8. La foi nous ouvre le chemin et accompagne nos pas dans l’histoire. C’est pourquoi, si nous voulons comprendre ce qu’est la foi, nous devons raconter son parcours, la route des hommes croyants, dont témoigne en premier lieu l’Ancien Testament. Une place particulière revient à Abraham, notre père dans la foi. Dans sa vie se produit un fait bouleversant : Dieu lui adresse la Parole, il se révèle comme un Dieu qui parle et qui l’appelle par son nom. La foi est liée à l’écoute. Abraham ne voit pas Dieu, mais il entend sa voix. De cette façon la foi prend un caractère personnel. Dieu se trouve être ainsi non le Dieu d’un lieu, et pas même le Dieu lié à un temps sacré spécifique, mais le Dieu d’une personne, précisément le Dieu d’Abraham, d’Isaac et de Jacob, capable d’entrer en contact avec l’homme et d’établir une alliance avec lui. La foi est la réponse à une Parole qui interpelle personnellement, à un Toi qui nous appelle par notre nom.

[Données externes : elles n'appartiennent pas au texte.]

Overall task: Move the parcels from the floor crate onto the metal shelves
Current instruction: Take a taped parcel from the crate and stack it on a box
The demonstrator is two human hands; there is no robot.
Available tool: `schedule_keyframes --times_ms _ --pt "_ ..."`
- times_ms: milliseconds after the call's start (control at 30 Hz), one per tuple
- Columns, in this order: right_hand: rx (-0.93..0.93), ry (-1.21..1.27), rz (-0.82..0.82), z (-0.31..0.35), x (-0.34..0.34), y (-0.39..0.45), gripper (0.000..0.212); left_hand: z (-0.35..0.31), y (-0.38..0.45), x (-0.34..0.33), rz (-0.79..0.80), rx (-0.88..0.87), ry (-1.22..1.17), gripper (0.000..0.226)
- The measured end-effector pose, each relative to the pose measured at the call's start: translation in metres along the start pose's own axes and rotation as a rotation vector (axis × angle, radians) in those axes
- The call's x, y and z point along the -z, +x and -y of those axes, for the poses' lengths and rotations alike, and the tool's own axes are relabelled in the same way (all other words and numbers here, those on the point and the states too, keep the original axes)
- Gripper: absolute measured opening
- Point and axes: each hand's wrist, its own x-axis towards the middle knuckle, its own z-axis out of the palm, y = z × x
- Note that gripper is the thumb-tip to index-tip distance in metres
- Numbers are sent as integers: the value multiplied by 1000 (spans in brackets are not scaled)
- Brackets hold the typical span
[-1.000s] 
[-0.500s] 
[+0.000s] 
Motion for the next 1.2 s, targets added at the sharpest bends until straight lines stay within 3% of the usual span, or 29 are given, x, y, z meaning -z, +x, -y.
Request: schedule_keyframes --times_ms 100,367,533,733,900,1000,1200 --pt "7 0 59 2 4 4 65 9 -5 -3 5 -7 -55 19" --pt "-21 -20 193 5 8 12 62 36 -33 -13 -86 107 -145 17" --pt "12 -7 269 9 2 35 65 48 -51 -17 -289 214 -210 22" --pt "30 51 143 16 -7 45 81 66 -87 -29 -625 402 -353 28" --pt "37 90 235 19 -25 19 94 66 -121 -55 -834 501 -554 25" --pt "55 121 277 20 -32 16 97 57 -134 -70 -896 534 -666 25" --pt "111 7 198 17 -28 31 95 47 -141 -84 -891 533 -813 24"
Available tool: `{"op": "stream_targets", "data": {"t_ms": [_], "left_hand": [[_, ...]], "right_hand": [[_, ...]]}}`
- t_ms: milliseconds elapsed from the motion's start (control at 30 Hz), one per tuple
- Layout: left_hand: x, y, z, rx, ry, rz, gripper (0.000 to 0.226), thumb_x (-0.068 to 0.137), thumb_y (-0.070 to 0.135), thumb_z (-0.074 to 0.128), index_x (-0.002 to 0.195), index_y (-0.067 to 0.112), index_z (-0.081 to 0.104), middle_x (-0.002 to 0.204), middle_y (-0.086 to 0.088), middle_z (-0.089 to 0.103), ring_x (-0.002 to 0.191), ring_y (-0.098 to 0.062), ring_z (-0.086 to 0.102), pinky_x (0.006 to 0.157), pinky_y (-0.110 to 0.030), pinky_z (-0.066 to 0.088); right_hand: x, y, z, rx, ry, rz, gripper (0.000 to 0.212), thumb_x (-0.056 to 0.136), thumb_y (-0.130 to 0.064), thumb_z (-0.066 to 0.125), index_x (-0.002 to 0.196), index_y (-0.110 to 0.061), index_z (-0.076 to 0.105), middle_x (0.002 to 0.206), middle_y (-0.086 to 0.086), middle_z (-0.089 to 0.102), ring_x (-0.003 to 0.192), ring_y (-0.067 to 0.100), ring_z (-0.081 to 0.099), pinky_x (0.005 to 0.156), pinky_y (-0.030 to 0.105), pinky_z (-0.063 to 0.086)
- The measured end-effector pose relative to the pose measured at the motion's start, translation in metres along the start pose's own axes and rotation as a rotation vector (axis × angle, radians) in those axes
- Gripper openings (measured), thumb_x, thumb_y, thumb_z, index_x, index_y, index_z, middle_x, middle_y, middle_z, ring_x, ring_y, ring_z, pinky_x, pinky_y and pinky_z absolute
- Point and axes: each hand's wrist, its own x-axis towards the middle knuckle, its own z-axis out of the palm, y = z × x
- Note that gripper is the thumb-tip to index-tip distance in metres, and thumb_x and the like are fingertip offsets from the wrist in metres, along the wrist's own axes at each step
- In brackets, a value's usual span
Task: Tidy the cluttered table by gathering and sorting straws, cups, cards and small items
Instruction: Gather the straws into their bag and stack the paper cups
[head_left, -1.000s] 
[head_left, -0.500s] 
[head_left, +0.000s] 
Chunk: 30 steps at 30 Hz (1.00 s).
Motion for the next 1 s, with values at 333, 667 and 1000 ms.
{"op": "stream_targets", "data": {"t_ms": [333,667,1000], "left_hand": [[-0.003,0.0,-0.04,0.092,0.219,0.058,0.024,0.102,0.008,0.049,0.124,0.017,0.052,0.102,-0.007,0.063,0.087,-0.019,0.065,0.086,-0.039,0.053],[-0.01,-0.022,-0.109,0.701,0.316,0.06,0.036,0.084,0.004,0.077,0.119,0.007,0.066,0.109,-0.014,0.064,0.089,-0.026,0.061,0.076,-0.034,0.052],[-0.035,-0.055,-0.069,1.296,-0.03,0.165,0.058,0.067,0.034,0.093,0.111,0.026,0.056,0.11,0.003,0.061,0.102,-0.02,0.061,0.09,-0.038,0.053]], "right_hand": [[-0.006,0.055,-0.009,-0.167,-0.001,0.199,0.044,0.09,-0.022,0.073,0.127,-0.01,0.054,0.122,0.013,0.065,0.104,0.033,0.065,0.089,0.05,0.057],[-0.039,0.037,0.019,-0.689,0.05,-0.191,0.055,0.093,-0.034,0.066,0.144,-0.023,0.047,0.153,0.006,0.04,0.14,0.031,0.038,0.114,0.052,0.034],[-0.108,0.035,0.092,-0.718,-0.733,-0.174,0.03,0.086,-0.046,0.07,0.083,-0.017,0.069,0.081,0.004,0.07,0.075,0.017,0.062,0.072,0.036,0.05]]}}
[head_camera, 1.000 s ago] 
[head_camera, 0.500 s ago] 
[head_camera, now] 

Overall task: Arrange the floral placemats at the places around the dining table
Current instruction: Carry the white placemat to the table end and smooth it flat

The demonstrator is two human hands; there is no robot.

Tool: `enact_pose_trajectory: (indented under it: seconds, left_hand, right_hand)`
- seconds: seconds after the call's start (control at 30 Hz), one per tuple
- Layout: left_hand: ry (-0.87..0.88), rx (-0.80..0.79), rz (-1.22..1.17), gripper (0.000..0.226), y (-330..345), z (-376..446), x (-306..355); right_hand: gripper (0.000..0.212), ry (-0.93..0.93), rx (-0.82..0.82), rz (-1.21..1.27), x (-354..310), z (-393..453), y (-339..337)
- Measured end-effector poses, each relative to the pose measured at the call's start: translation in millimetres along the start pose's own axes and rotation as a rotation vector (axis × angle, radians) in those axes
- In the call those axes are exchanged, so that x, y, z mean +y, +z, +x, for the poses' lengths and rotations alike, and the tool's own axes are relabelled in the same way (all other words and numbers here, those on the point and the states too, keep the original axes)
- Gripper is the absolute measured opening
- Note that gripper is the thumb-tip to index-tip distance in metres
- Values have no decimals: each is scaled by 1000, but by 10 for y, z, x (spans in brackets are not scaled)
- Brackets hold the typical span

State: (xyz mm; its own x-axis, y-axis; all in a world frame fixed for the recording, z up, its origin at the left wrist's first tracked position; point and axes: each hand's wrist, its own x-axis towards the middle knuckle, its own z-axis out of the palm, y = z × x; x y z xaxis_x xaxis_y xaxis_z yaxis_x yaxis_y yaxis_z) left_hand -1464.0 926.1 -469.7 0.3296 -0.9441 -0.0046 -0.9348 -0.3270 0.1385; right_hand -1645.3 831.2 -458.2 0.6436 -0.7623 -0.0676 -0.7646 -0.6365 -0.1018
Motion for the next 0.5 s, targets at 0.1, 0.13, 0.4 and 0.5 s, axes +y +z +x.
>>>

9. Cette Parole dite à Abraham est un appel et une promesse. Elle est avant tout appel à sortir de sa propre terre, invitation à s’ouvrir à une vie nouvelle, commencement d’un exode qui le conduit vers un avenir insoupçonné. La vision que la foi donnera à Abraham sera toujours jointe à ce pas en avant à accomplir. La foi « voit » dans la mesure où Abraham marche, où il entre dans l’espace ouvert par la Parole de Dieu. Cette parole contient en outre une promesse : ta descendance sera nombreuse, tu seras le père d’un grand peuple (cf. Gn 13, 16 ; 15, 5 ; 22, 17). Il est vrai qu’en tant que réponse à une Parole qui précède, la foi d’Abraham sera toujours un acte de mémoire. Toutefois cette mémoire ne fixe pas dans le passé mais, étant mémoire d’une promesse, elle devient capable d’ouvrir vers l’avenir, d’éclairer les pas au long de la route. On voit ainsi comment la foi, en tant que mémoire de l’avenir, memoria futuri, est étroitement liée à l’espérance.

10. Il est demandé à Abraham de faire confiance à cette Parole. La foi comprend que la Parole — une réalité apparemment éphémère et passagère quand elle est prononcée par le Dieu fidèle — devient ce qui peut exister de plus sûr et de plus inébranlable, ce qui rend possible la continuité de notre chemin dans le temps. La foi accueille cette Parole comme un roc sûr, des fondations solides sur lesquelles on peut édifier. C’est pourquoi dans la Bible la foi est désignée par la parole hébraïque ‘emûnah, dérivée du verbe ‘amàn, qui dans sa racine signifie « soutenir ». Le terme ‘emûnah peut signifier soit la fidélité de Dieu, soit la foi de l’homme. L’homme fidèle reçoit la force de se confier entre les mains du Dieu fidèle. En jouant sur les deux significations du mot — que nous trouvons aussi dans les termes correspondants en grec (pistós) et latin (fidelis) —, saint Cyrille de Jérusalem exaltera la dignité du chrétien, qui reçoit le nom même de Dieu : les deux sont appelés « fidèles »[8]. Saint Augustin l’expliquera ainsi : « L’homme est fidèle quand il croit aux promesses que Dieu lui fait ; Dieu est fidèle quand il donne à l’homme ce qu’il lui a promis »[9].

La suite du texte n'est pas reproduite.